WHAT THE EXERCISE ASKS:
Within the records below, reproduce without change the lines from the line that has "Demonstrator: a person" through the line that has "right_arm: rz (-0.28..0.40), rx", and only those.

[Records from a collection]
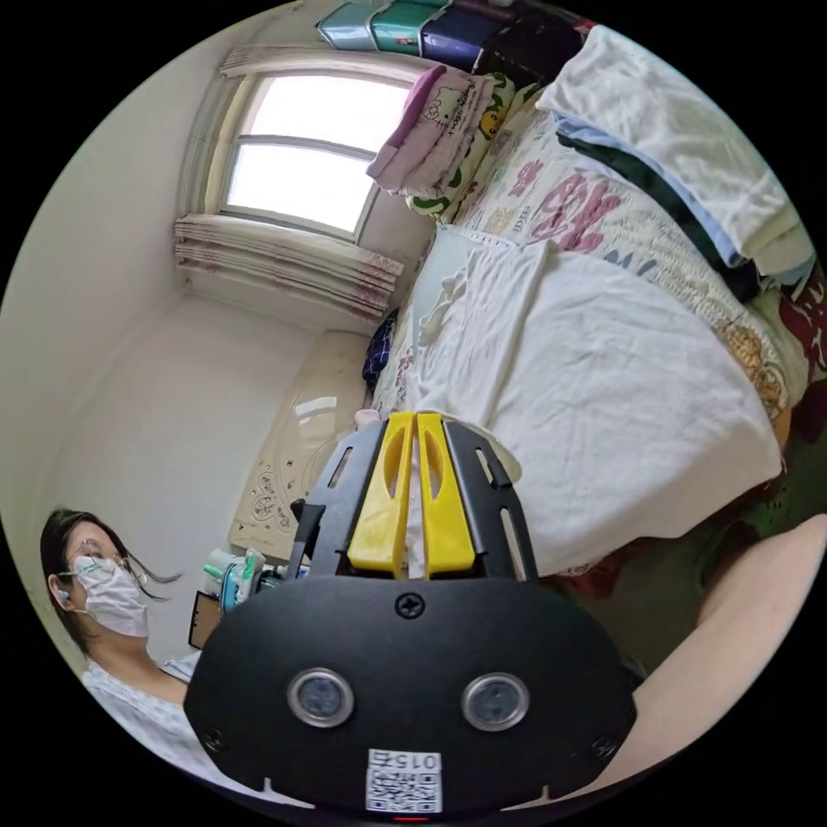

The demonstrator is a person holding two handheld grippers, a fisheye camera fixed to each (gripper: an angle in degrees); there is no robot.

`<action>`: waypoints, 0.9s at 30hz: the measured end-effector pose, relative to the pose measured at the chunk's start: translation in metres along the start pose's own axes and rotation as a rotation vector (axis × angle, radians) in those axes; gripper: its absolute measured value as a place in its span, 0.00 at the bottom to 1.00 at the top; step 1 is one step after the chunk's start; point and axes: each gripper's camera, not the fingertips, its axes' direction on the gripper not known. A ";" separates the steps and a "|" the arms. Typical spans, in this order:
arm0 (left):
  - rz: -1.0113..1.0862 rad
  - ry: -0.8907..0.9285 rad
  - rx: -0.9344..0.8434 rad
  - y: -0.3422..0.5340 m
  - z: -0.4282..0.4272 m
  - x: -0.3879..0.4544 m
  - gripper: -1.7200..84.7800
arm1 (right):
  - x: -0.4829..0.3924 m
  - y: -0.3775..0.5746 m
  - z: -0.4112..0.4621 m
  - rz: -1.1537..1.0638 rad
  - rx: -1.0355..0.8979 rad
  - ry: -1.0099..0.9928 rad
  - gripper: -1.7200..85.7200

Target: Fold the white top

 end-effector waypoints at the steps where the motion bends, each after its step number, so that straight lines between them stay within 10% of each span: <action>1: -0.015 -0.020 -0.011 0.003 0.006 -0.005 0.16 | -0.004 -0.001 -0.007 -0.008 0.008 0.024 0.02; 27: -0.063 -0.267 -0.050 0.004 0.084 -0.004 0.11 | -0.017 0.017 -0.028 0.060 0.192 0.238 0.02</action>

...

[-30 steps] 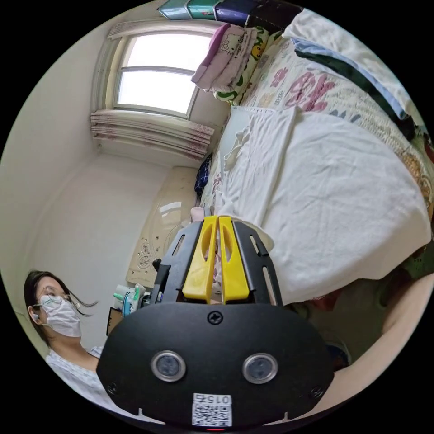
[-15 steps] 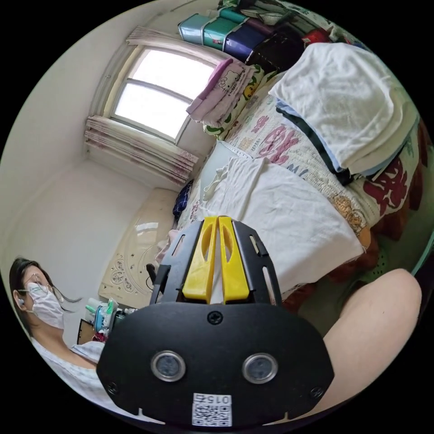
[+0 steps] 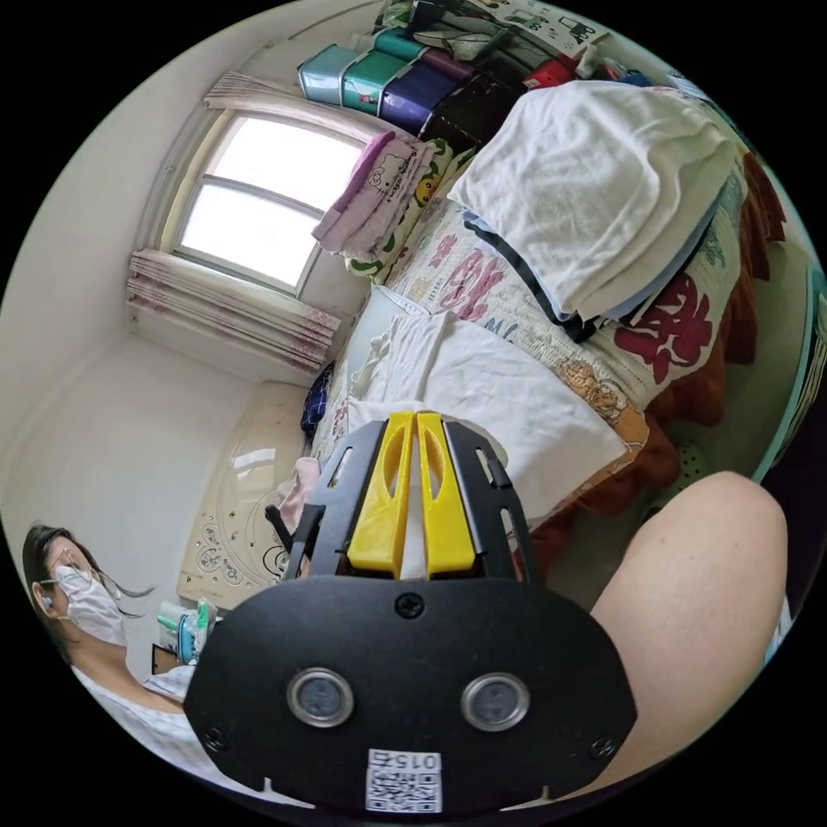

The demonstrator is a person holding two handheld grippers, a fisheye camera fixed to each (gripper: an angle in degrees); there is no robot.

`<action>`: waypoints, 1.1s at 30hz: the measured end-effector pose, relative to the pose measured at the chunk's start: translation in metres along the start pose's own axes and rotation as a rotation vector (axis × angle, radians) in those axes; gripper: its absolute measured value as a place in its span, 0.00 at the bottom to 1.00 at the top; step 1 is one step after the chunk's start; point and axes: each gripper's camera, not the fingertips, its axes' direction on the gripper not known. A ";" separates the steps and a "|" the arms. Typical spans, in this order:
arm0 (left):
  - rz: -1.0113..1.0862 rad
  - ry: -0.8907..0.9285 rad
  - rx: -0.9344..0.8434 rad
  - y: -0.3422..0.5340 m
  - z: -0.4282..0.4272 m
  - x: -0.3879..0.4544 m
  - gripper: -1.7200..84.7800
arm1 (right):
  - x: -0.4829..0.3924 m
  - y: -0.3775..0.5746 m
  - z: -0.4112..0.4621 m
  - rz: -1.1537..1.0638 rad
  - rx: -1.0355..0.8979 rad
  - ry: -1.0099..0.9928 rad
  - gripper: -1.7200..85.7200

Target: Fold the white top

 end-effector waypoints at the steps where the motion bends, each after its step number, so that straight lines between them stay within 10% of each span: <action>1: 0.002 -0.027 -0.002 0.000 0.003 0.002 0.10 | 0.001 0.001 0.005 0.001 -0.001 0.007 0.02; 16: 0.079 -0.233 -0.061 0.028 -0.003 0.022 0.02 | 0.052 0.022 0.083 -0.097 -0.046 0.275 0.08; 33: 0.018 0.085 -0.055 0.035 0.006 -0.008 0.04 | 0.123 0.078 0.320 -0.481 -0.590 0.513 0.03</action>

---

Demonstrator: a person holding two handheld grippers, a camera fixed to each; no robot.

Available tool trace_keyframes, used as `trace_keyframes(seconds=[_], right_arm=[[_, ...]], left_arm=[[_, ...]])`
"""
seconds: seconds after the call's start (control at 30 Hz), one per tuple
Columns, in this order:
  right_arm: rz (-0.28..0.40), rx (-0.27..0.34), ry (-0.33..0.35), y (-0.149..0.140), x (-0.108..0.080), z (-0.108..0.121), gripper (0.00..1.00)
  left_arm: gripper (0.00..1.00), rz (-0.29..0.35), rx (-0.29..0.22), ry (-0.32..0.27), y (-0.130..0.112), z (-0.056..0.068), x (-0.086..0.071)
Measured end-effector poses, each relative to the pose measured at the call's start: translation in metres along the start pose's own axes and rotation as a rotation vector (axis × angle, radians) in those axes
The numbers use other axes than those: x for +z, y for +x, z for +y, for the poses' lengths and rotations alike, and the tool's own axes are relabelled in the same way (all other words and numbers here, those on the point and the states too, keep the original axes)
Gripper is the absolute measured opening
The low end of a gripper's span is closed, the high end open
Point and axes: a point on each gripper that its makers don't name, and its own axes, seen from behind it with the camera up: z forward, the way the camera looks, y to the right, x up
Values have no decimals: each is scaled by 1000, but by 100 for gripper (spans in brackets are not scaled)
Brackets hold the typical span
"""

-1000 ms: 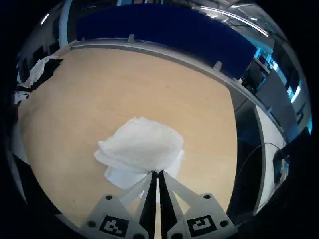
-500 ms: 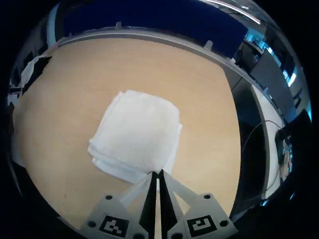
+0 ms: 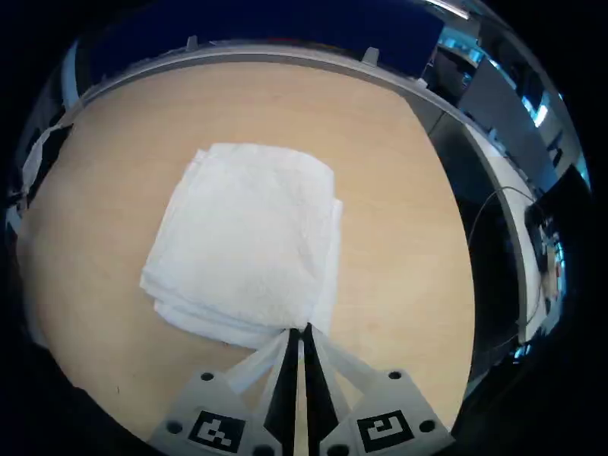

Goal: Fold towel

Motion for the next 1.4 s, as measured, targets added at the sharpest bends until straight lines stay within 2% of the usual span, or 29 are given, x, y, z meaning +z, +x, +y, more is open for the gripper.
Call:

RESPONSE:
Demonstrator: a person holding two handheld grippers, a camera fixed to each; no robot.

Available tool trace_keyframes, used as `trace_keyframes(seconds=[_], right_arm=[[_, ...]], left_arm=[[_, ...]])`
"""
seconds: seconds after the call's start (control at 30 Hz), one per tuple
Columns, in this order:
  right_arm: rz (-0.28..0.40), rx (-0.27..0.34), ry (-0.33..0.35), y (-0.149..0.140), x (-0.108..0.080), z (-0.108..0.121), gripper (0.00..1.00)

That makes the output complete.